Dynamix ran a contest in Computer Gaming World consisting of 7 questions about the game. The reader had to answer the questions on a and send the answers to Dynamix. The first five readers to get all answers correct received a replica of the Blue Max and an autographed copy of the game.

In October 2013, an unsuccessful Kickstarter campaign was started to fund a re-release of Red Baron.

Red Baron is available for purchase on Steam and GOG.

==Reception==
Slye later said that Red Barons success made Dynamix become known as a developer of flight simulators.
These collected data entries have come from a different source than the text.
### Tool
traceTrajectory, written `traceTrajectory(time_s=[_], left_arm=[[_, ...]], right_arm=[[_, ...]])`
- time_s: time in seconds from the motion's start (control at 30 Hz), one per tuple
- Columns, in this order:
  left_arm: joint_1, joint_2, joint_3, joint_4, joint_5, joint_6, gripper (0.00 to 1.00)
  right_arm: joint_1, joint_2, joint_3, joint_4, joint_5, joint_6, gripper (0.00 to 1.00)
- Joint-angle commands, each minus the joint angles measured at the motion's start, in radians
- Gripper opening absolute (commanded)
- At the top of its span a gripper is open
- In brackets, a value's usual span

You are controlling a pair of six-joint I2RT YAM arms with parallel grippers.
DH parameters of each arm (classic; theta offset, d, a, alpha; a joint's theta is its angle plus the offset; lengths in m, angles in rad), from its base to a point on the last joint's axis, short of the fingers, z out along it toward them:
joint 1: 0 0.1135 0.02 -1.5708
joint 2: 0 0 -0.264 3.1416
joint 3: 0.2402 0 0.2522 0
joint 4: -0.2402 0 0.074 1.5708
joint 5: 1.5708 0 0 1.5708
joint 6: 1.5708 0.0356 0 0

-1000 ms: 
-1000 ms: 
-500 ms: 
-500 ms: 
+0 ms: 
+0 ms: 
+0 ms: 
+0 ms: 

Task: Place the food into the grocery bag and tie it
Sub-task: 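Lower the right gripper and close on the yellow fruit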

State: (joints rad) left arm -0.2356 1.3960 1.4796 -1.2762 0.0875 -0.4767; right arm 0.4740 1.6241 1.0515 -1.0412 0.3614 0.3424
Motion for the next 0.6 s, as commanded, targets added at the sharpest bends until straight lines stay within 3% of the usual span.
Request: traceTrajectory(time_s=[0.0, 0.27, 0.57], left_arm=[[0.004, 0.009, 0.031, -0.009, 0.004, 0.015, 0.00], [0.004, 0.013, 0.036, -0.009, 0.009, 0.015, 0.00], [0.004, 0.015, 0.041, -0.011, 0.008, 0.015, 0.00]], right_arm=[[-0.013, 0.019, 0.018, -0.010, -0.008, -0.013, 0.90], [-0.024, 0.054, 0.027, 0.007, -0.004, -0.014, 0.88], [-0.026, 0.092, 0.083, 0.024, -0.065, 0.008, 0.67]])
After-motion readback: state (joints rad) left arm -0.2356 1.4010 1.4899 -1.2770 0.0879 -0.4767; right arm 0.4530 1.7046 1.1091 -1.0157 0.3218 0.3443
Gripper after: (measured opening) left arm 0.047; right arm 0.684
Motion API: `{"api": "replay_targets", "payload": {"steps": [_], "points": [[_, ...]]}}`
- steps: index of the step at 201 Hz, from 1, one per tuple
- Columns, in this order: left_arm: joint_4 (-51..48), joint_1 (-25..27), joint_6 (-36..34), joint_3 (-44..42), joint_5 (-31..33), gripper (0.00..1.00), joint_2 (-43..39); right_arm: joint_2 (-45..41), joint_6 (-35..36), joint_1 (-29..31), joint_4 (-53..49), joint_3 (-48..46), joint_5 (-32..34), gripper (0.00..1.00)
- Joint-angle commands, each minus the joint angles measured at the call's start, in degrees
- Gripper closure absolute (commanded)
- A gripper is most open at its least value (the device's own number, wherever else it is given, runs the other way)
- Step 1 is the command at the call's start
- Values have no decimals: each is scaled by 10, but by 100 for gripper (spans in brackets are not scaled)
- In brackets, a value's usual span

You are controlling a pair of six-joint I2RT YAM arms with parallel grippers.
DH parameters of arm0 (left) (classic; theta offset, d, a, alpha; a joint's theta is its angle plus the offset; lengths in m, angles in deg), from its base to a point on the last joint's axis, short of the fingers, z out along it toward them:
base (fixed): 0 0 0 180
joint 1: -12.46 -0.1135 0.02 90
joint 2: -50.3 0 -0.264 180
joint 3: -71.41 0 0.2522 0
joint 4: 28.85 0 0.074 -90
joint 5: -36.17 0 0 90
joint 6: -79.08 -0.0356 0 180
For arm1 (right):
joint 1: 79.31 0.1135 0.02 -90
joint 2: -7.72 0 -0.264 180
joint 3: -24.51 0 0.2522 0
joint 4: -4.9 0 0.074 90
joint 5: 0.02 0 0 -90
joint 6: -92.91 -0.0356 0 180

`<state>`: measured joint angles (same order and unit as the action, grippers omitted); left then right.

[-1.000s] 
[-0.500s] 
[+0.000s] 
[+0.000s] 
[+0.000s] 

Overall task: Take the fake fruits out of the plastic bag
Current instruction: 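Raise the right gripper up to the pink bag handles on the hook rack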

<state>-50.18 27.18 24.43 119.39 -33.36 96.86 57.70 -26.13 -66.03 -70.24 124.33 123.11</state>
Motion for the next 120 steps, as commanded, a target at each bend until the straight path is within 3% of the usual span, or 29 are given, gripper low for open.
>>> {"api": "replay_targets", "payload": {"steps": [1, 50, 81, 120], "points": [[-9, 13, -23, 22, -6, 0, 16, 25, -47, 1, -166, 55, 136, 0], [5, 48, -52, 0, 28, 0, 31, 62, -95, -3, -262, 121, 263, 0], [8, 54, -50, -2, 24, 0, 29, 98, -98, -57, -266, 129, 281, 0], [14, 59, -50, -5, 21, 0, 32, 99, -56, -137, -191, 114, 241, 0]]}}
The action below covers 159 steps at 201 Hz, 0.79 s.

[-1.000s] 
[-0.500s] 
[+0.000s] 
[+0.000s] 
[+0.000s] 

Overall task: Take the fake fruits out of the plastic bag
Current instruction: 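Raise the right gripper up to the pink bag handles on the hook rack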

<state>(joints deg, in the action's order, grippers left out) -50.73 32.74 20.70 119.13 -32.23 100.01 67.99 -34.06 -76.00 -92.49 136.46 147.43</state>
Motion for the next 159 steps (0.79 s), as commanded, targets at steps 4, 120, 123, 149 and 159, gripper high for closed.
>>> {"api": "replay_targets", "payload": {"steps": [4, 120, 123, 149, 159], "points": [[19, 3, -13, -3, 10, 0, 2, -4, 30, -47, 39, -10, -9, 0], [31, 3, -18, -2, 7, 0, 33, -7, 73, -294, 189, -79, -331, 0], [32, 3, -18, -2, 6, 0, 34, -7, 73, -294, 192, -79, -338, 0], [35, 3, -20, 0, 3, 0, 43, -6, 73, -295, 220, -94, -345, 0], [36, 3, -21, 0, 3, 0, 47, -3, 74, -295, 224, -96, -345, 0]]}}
Sierra considered it the first in its Aces line of simulations. According to the company, combined sales of Red Baron, Aces of the Pacific, Aces Over Europe, Aces of the Deep, and an anthology surpassed one million units by the end of March 1996.

Warren Spector—producer of Origin Systems's WW1 simulation Wings of Glory—was a fan, calling it "an astonishing accomplishment". Computer Gaming World approved of Red Barons accurate history and realistic flight models and combat, and option to record missions, ultimately calling it the best flight simulator. In a 1991 survey of World War I flight simulations, Computer Gaming World described Red Baron as less realistic than Knights of the Sky, but with excellent graphics and gameplay. Surveys of strategy and war games that year and in 1993, however, gave it five stars out of five and stated that it was "the best World War I air simulator ever done", with historical accuracy and superb game play. The magazine gave the Mission Builder four stars. A 1993 review of the Sierra Network multiplayer version called it "a real pleasure ... One of the best on-line gaming values yet". The game got 5 out of 5 stars in Dragon. The game sold more than 500,000 units worldwide.

Red Baron won Computer Gaming Worlds 1991 Simulation of the Year award, and in 1993 the magazine named the game to its Hall of Fame, stating that it stood as the high watermark of realistic air combat for many gamers. That year the magazine told a reader asking for "the most enjoyable flight simulation game" that "most of us still opt for Red Baron". In 1996, the magazine named Red Baron as #4 on its list of the best PC games of all time, positively comparing it to Spectrum HoloByte's Falcon 3.0.

In 1994, PC Gamer US named Red Baron as the 17th best computer game ever. In 1991, PC Format placed Red Baron on its list of the 50 best computer games of all time.

In 1998, PC Gamer declared it the 20th-best computer game ever released.